| Requirement |
Your copy should begin with the line containing "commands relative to", end with the line containing "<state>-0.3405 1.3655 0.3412", match the listing below exactly, and contain no pictures.

| Records for this exercise |

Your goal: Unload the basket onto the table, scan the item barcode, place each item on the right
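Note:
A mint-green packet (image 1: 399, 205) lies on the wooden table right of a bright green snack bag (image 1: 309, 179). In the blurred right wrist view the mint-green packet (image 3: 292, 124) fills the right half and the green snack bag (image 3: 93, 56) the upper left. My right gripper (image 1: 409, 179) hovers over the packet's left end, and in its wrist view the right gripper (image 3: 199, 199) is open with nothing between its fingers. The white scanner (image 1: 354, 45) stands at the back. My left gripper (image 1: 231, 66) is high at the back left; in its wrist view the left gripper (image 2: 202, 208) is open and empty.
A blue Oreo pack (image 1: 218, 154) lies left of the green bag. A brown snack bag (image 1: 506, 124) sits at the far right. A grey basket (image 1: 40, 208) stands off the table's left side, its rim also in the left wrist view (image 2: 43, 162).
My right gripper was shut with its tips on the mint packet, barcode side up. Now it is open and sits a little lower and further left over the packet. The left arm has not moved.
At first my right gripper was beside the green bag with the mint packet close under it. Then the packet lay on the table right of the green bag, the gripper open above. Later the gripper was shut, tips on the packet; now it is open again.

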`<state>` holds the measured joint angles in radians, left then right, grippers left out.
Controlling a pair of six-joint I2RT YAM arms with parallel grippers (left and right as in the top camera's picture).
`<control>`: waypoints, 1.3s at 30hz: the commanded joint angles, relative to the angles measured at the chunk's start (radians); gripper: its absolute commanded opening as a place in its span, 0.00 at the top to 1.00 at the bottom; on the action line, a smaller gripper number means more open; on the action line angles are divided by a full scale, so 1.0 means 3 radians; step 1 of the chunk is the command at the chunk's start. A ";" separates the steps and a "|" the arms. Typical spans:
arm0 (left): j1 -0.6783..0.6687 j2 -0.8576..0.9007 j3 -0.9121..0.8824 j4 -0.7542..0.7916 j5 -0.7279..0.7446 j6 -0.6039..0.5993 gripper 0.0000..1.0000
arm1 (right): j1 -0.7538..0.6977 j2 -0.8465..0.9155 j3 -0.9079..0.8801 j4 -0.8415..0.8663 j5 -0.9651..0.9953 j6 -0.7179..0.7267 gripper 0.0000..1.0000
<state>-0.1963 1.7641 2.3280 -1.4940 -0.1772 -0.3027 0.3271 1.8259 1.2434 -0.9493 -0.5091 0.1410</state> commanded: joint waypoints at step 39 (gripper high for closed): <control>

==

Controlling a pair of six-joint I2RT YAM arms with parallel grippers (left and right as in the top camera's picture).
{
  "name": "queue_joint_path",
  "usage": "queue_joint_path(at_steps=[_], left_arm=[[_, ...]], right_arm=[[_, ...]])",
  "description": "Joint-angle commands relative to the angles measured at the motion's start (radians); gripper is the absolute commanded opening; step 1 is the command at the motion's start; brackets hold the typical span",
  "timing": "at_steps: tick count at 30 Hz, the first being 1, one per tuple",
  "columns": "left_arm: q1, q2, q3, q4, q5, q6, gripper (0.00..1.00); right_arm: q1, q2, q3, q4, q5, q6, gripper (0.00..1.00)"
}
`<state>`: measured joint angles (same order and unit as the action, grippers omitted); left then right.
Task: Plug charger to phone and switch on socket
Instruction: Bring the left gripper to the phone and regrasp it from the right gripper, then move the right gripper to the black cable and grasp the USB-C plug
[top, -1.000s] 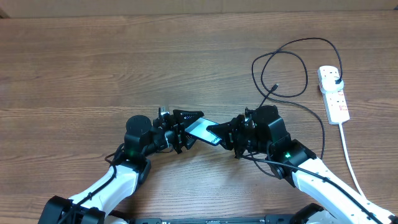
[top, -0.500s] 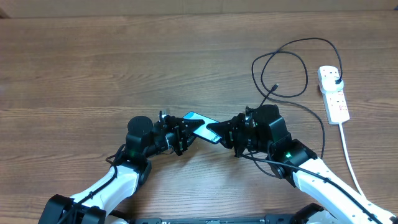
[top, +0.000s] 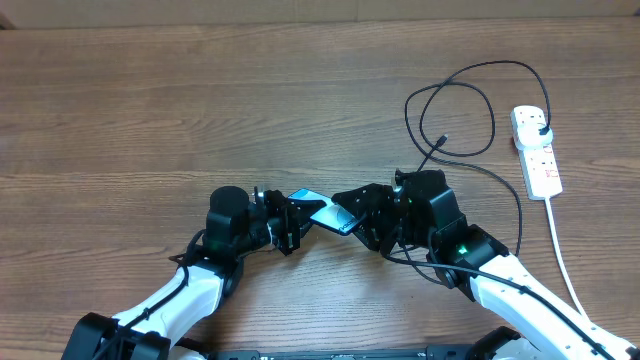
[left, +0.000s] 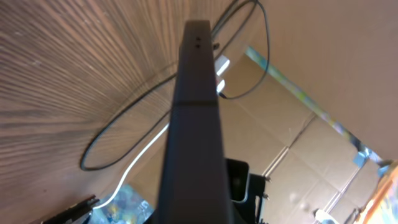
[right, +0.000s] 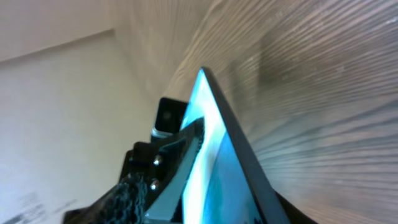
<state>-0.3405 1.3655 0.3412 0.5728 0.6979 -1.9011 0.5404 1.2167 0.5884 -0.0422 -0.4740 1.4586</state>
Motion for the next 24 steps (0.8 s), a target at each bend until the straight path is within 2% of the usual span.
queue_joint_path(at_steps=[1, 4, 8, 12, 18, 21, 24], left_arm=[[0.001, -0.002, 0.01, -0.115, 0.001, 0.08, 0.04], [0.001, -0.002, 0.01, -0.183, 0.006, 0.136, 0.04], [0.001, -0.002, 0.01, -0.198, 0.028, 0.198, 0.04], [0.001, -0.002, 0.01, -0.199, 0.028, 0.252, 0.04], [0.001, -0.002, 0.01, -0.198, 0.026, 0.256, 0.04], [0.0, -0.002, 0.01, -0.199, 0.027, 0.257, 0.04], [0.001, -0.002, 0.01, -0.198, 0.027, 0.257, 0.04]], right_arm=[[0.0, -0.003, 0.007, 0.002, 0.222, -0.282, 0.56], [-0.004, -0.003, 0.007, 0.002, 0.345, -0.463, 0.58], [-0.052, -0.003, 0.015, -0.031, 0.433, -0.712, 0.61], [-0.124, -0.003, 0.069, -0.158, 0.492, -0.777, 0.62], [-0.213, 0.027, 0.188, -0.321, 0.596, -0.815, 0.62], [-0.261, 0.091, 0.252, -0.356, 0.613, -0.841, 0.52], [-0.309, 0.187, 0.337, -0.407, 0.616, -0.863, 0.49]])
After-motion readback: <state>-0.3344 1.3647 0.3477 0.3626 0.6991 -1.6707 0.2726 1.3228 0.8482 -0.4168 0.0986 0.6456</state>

| Solution below |
  "description": "Joint-angle commands relative to the angles measured at the motion's start (radians); gripper is the absolute commanded opening; step 1 is the command at the motion's start; brackets hold the typical span",
  "timing": "at_steps: tick count at 30 Hz, the first being 1, one per tuple",
  "columns": "left_arm: q1, q2, q3, q4, q5, q6, gripper (0.00..1.00); right_arm: q1, q2, q3, q4, q5, q6, gripper (0.00..1.00)"
}
`<state>`: measured joint angles (same order and unit as the action, grippers omitted); left then right.
Task: Plug charger to phone and switch on socket
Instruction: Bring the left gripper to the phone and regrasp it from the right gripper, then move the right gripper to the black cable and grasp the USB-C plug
[top, -1.000s] 
[top, -0.500s] 
[top, +0.000s] 
[left, +0.000s] 
[right, +0.000s] 
<state>-0.3405 1.3655 0.3412 0.5728 0.6979 -1.9011 0.5404 1.2167 0.5884 -0.0422 -0.4740 1.4586</state>

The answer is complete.